Originally, it was affiliated with the Lutheran Church and was founded in 1921 to prepare young men to become preachers and teachers. It became co-educational in 1939, affiliated with the University of Alberta in 1967, and became secularized in 2016.
The University’s original logo was replaced in 2010 with one showing the shape of this doorway which is the front entrance to Schwermann Hall, built in 1926.
“It mirrors the castle church door in Wittenberg, Germany, on which Dr. Martin Luther nailed the 95 Theses, sparking the Reformation. Further, the logo’s curved lines represent the shore and waters of the North Saskatchewan River, which lies directly below Concordia, in the Highlands neighborhood of Edmonton.” (Wikipedia)
For more Thursday Doors go to Norm 2.0
Edit to add:
In response to some comments I wanted to find out how many Concordia Universities there are. Thanks to Wikipedia, I can report that there are eight campuses in the Concordia University System in the United States. In addition, there are several institutions named Concordia which are not part of that system. For examples, neither of the LCMS seminaries (Concordia Seminary and Concordia Theological Seminary) are part of CUS. And, “the non-accredited Concordia College and University is in no way affiliated with the Concordia University System.” (I found the words “in no way” to be significant but I can only venture to guess why that is so strongly stated.)
In Canada, “the educational institutions of the Lutheran Church–Canada are not part of the CUS even though that church body was originally part of the LCMS and remains associated with it. Those institutions are Concordia University College of Alberta and Concordia Lutheran Seminary, both in Edmonton, and Concordia Lutheran Theological Seminary in St. Catharines (which is affiliated with Brock University).
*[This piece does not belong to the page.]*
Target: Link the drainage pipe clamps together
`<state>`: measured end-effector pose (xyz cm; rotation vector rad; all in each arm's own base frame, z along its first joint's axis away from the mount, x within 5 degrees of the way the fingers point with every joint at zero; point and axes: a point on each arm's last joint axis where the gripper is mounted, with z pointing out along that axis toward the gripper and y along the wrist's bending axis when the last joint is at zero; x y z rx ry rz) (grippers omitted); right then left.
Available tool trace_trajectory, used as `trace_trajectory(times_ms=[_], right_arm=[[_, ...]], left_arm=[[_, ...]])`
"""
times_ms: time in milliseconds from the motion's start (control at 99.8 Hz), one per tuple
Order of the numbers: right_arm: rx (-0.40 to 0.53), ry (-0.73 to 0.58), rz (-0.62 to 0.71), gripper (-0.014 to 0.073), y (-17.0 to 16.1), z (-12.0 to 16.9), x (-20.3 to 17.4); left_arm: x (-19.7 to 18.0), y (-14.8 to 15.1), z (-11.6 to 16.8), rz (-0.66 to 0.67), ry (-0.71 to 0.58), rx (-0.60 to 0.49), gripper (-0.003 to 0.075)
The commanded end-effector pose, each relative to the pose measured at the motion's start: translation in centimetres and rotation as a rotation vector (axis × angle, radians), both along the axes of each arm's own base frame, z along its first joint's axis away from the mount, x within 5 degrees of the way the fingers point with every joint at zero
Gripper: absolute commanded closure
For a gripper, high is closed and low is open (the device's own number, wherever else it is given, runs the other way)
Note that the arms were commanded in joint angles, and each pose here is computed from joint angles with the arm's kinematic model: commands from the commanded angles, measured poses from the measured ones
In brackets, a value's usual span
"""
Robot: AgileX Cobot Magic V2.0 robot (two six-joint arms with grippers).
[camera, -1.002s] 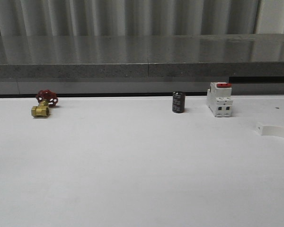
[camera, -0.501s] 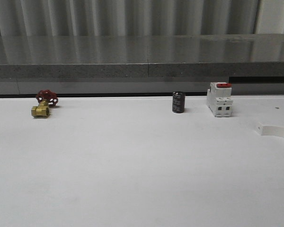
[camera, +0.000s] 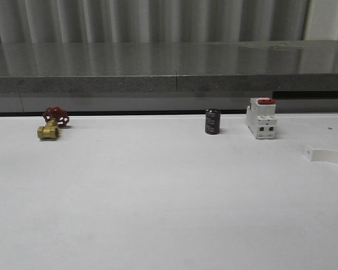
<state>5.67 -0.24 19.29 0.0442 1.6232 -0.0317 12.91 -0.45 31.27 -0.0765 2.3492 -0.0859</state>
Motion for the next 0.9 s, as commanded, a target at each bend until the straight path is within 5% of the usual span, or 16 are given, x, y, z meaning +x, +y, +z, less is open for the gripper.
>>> trace_trajectory(times_ms=[0, 100, 371, 892], right_arm=[[-0.013, -0.121, -0.008, 0.0662, -0.1, 1.4, -0.2], [-0.013, -0.121, -0.008, 0.0662, -0.1, 1.4, -0.2], [-0.013, -0.121, -0.008, 0.0662, -0.1, 1.4, -0.2], [-0.013, -0.121, -0.008, 0.0662, -0.1, 1.4, -0.2]], left_arm=[[0.7, -0.1, 1.3, 0.006, -0.072, -0.015, 0.0216], [1.5, -0.1, 1.1, 0.007, -0.073, -0.013, 0.0139], [7.7, 0.5, 0.0, 0.04, 0.044, -0.004, 0.0142], [20.6, 7.6, -4.9, 0.061, 0.336, 0.088, 0.0142]])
Other Concordias that are affiliated with neither the CUS nor the LCMS include Concordia College in Moorhead, Minnesota, and Concordia University in Montreal.
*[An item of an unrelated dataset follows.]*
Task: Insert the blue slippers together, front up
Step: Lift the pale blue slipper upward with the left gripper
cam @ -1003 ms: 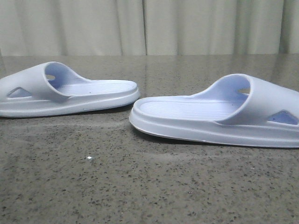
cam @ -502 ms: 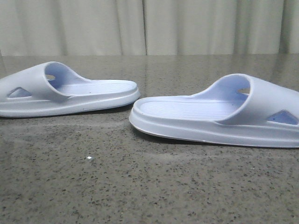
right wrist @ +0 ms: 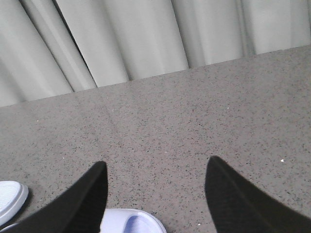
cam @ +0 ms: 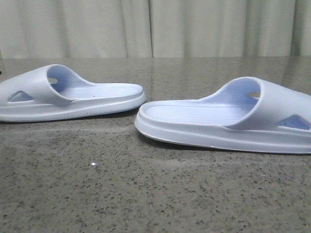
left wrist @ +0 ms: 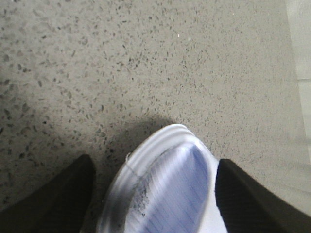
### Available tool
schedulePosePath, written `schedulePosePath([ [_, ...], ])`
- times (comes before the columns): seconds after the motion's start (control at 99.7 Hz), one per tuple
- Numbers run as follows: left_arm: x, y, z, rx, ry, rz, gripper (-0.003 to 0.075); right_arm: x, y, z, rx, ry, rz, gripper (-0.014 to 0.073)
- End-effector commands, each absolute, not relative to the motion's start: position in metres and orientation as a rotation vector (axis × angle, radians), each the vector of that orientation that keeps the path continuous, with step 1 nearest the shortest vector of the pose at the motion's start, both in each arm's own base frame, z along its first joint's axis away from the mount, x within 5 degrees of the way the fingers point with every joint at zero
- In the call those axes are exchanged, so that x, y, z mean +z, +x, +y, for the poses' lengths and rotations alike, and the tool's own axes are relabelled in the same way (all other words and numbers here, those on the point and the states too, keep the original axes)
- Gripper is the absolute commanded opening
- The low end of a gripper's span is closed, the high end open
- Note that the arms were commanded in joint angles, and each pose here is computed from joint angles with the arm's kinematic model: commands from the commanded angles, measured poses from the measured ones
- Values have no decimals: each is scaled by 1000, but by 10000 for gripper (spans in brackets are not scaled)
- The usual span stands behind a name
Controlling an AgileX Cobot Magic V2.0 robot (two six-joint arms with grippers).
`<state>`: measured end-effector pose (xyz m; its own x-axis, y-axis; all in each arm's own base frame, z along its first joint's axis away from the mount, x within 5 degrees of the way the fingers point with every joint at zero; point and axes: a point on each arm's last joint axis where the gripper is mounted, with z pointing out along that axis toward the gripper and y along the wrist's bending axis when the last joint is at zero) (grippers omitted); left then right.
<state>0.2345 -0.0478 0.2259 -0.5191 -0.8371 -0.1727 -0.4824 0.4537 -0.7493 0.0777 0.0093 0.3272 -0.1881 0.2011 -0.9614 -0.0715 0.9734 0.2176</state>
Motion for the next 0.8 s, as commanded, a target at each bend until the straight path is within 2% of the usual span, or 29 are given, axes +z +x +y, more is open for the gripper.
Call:
schedulePosePath([
  [0.0,223,234,-56,-922,-1088,2240,475,346,80,8,248,101,1635,379],
  [0.171,223,232,-64,-921,-1010,2280,472,346,80,8,248,101,1635,379],
  [0.341,222,231,-65,-917,-981,2297,405,346,80,8,248,101,1635,379],
  [0.482,222,231,-65,-914,-978,2299,306,346,80,9,250,102,1637,379],
  [0.742,223,232,-64,-907,-981,2288,28,345,79,9,251,102,1649,379],
  [0.793,223,232,-64,-906,-981,2286,17,344,79,9,251,102,1650,379],
])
I realize that I am generalizing here, however I begin to see a pattern in the style and brickwork of the educational buildings you have posted at various times. I went back to a previous blog entry which was of many sites in downtown Edmonton. I wanted to find a photo of the Saskatchewan River Valley. I did and it is a beautiful site indeed. As I looked at those downtown photos, I saw many architectural styles but none like the schools I’ve seen. The door to Concordia is a beautiful thing. The multi-paned windows above the door and the arch and the crisp white all feel quite welcoming. Thank you Anne!
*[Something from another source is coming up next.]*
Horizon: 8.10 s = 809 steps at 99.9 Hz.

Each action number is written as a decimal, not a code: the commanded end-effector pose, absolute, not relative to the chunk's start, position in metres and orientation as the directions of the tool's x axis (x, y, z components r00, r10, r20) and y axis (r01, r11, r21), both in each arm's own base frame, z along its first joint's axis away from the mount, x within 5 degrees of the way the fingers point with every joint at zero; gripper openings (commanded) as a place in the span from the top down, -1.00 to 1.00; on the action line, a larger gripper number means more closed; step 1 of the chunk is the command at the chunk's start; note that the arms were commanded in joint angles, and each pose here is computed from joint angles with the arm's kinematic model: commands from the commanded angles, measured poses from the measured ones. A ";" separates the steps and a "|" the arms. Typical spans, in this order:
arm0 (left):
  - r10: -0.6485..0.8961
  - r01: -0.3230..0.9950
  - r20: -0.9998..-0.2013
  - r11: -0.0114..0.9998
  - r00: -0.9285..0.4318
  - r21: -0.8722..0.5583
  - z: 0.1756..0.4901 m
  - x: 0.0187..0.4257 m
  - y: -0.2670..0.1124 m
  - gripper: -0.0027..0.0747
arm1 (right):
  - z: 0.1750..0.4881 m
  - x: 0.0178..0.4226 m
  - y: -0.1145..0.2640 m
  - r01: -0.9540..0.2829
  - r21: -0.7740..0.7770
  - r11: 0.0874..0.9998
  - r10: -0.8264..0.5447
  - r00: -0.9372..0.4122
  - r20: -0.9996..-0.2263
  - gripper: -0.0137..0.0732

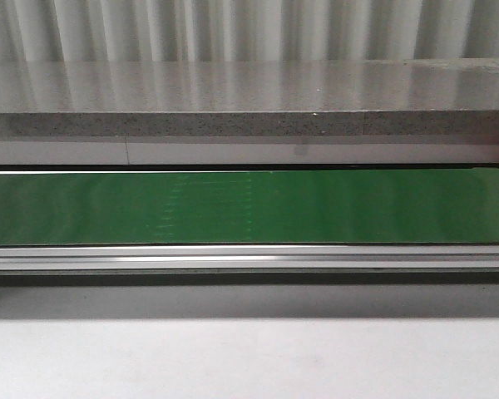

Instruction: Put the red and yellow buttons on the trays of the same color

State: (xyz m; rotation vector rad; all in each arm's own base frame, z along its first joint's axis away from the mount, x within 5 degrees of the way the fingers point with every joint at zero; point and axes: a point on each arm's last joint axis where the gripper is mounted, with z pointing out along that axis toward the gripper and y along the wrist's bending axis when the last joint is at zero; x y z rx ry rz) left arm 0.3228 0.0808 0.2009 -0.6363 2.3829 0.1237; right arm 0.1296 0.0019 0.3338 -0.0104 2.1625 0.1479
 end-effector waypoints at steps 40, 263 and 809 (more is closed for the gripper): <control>-0.384 -0.423 -0.717 0.896 -0.582 -0.137 0.217 0.337 0.080 -0.50 | 0.346 0.131 0.001 -0.060 0.094 0.994 0.052 -0.495 -0.867 0.84; -0.263 -0.322 -0.816 0.941 -0.515 -0.100 0.318 0.276 0.029 0.98 | 0.346 0.131 0.001 -0.060 0.094 0.994 0.052 -0.497 -0.866 0.84; -0.148 -0.245 -0.758 0.970 -0.635 0.015 0.309 0.286 0.014 0.98 | 0.346 0.131 0.001 -0.060 0.094 0.994 0.052 -0.497 -0.866 0.84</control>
You are quite right, Mary Beth. There are a lot of similarities in these educational buildings. They are all heavily influenced by European architecture and were all built at roughly the same time.
Cool! I went to Concordia U in Montreal. I had no idea there was one in Edmonton as well.
I wonder if the one in Montreal was founded by the Lutherans also.
I went to Concordia High School and then Concordia Teachers College, now Concordia University Nebraska in Seward, Nebraska. It is still affiliated with the Lutheran Church as are the other school in the Concordia University system in the US. 🙂
That is interesting, Janet. It seems as though these Concordia schools are in many places. I hope you had a good and enjoyable education at the Concordias you attended.